**TASK DESCRIPTION:**
Transcribe word for word the lines below from the line with "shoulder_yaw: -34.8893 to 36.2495" through the line with "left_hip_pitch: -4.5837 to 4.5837", ends included.
**********
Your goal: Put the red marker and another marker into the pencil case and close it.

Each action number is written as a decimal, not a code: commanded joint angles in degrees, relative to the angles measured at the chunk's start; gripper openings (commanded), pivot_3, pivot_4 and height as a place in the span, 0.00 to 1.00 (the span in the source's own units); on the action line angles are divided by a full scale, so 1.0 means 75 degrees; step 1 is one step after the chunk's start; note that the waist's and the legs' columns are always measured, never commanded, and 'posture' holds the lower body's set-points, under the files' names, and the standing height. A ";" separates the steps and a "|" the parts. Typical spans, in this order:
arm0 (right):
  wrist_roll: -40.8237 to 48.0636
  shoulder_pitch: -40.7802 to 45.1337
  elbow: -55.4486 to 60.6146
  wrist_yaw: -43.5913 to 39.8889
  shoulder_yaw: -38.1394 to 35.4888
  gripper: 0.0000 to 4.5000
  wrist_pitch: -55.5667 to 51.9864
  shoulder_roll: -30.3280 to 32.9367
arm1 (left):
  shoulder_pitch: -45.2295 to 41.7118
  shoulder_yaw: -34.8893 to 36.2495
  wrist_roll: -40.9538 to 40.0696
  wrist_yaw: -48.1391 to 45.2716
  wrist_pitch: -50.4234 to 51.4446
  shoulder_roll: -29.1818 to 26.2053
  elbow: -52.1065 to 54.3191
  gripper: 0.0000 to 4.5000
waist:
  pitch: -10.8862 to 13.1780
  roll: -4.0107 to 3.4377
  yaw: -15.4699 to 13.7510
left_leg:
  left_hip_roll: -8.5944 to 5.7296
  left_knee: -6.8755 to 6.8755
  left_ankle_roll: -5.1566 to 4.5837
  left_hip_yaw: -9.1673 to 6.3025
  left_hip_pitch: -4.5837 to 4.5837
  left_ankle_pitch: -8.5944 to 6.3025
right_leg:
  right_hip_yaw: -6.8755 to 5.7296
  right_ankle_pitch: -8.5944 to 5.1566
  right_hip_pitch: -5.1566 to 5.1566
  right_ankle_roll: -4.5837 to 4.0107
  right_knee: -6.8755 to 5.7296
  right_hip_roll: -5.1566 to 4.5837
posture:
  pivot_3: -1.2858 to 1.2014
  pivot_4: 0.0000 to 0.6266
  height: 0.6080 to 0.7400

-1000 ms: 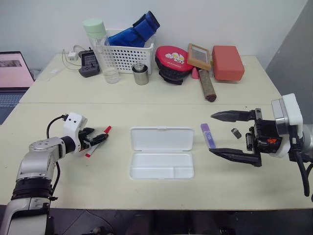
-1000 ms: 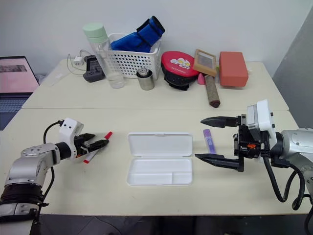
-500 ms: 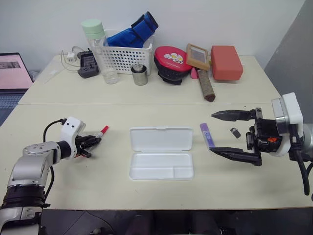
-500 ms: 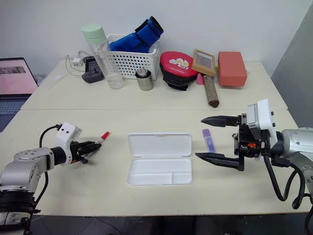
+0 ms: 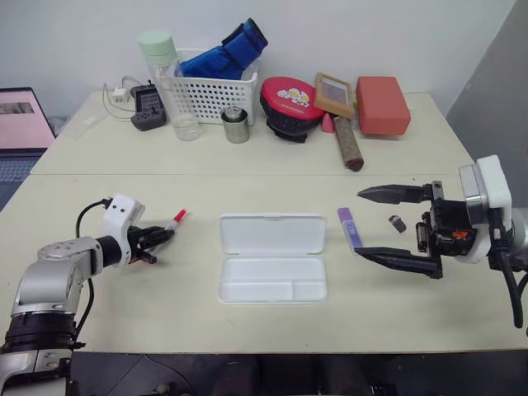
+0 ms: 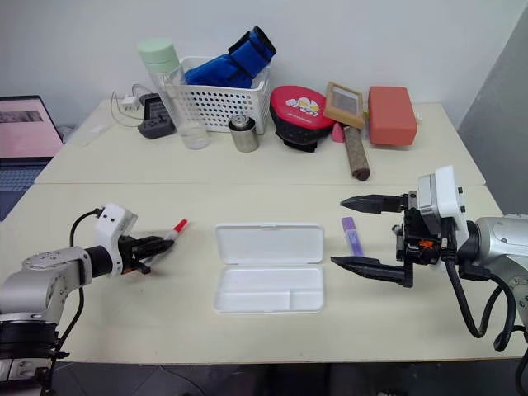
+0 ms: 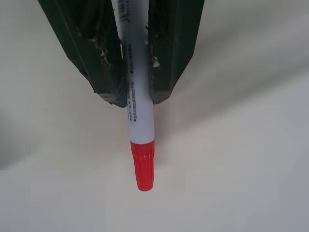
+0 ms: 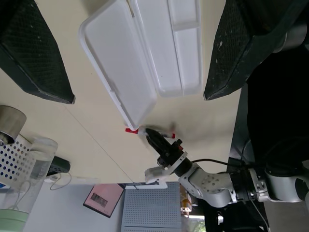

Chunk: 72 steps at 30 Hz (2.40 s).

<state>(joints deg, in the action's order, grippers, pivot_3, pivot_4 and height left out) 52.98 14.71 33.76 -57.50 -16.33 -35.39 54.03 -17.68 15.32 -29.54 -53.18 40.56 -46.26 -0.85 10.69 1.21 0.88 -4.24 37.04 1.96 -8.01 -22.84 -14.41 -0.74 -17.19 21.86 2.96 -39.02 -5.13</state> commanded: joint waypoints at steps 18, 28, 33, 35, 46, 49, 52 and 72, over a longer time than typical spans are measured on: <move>-0.0041 -0.0927 0.0482 -0.0010 -0.1066 1.00 0.0190 0.0176 | -0.1686 -0.4105 0.0661 -0.2235 -0.1145 -0.0546 0.2141 0.09 | -0.0016 -0.0017 0.0085 | 0.0001 -0.0008 -0.0012 0.0055 0.0039 -0.0004 | 0.0016 0.0006 -0.0025 0.0004 0.0004 0.0042 | 0.52 0.24 1.00; 0.0025 -0.1250 0.0824 0.0363 -0.1203 1.00 0.0171 0.0085 | -0.2114 -0.4742 0.1216 -0.2809 -0.1627 0.0342 0.1193 0.09 | -0.0014 -0.0014 0.0066 | -0.0001 -0.0004 -0.0013 0.0046 0.0024 -0.0003 | 0.0009 0.0007 -0.0019 0.0005 0.0006 0.0039 | 0.52 0.24 1.00; 0.0052 -0.1298 0.0854 0.0428 -0.1212 1.00 0.0181 0.0102 | -0.2142 -0.4844 0.1557 -0.2707 -0.1561 0.0514 0.1110 0.09 | -0.0014 -0.0013 0.0075 | 0.0003 -0.0005 -0.0013 0.0040 0.0027 -0.0002 | 0.0010 0.0007 -0.0019 0.0005 0.0002 0.0040 | 0.52 0.24 1.00; 0.0066 -0.1301 0.0854 0.0450 -0.1206 1.00 0.0181 0.0106 | -0.2114 -0.4878 0.1566 -0.2797 -0.1441 0.0506 0.1224 0.09 | -0.0014 -0.0012 0.0075 | 0.0002 -0.0003 -0.0014 0.0040 0.0026 -0.0001 | 0.0009 0.0007 -0.0021 0.0005 0.0002 0.0040 | 0.52 0.24 1.00; 0.0110 -0.1334 0.0859 0.0483 -0.1214 1.00 0.0172 0.0117 | -0.2116 -0.4751 0.1507 -0.2788 -0.1160 0.0716 0.1402 0.54 | -0.0014 -0.0013 0.0079 | 0.0001 -0.0003 -0.0015 0.0041 0.0027 -0.0001 | 0.0008 0.0008 -0.0021 0.0007 0.0002 0.0040 | 0.52 0.24 1.00; 0.0122 -0.1353 0.0864 0.0490 -0.1217 1.00 0.0169 0.0115 | -0.2111 -0.4661 0.1265 -0.2845 -0.0925 0.0750 0.1657 0.65 | -0.0014 -0.0012 0.0079 | 0.0000 -0.0002 -0.0015 0.0041 0.0026 -0.0001 | 0.0008 0.0008 -0.0021 0.0007 0.0002 0.0040 | 0.52 0.24 1.00; 0.0130 -0.1355 0.0866 0.0493 -0.1217 1.00 0.0169 0.0119 | -0.2128 -0.4373 0.0658 -0.2959 -0.0443 0.0828 0.2037 0.79 | -0.0014 -0.0012 0.0080 | 0.0000 -0.0001 -0.0016 0.0042 0.0026 -0.0001 | 0.0007 0.0008 -0.0021 0.0007 0.0003 0.0040 | 0.52 0.24 1.00; -0.1721 0.0358 0.0209 0.5836 0.1468 1.00 -0.4008 -0.1416 | -0.2560 -0.3011 -0.0322 -0.0719 -0.0165 0.2288 0.2518 1.00 | -0.0013 -0.0011 0.0087 | 0.0000 -0.0002 0.0014 0.0037 0.0022 0.0018 | 0.0022 0.0009 -0.0014 0.0008 0.0002 0.0025 | 0.52 0.24 1.00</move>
<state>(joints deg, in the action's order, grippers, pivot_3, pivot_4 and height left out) 41.31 15.12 34.81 -19.59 -5.52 -59.75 45.44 -36.20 -8.09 -32.83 -58.97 41.89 -28.84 16.18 10.59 1.13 1.53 -4.23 37.03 2.08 -7.73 -22.71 -14.27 -0.57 -17.12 21.77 3.02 -38.98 -4.94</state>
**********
**COMPLETED TASK:**
  shoulder_yaw: -34.8893 to 36.2495
  wrist_roll: -40.9538 to 40.0696
  wrist_yaw: -48.1391 to 45.2716
  wrist_pitch: -50.4234 to 51.4446
  shoulder_roll: -29.1818 to 26.2053
  elbow: -52.1065 to 54.3191
  gripper: 0.0000 to 4.5000
waist:
  pitch: -10.8862 to 13.1780
  roll: -4.0107 to 3.4377
  yaw: -15.4699 to 13.7510
left_leg:
  left_hip_roll: -8.5944 to 5.7296
  left_knee: -6.8755 to 6.8755
  left_ankle_roll: -5.1566 to 4.5837
  left_hip_yaw: -9.1673 to 6.3025
  left_hip_pitch: -4.5837 to 4.5837

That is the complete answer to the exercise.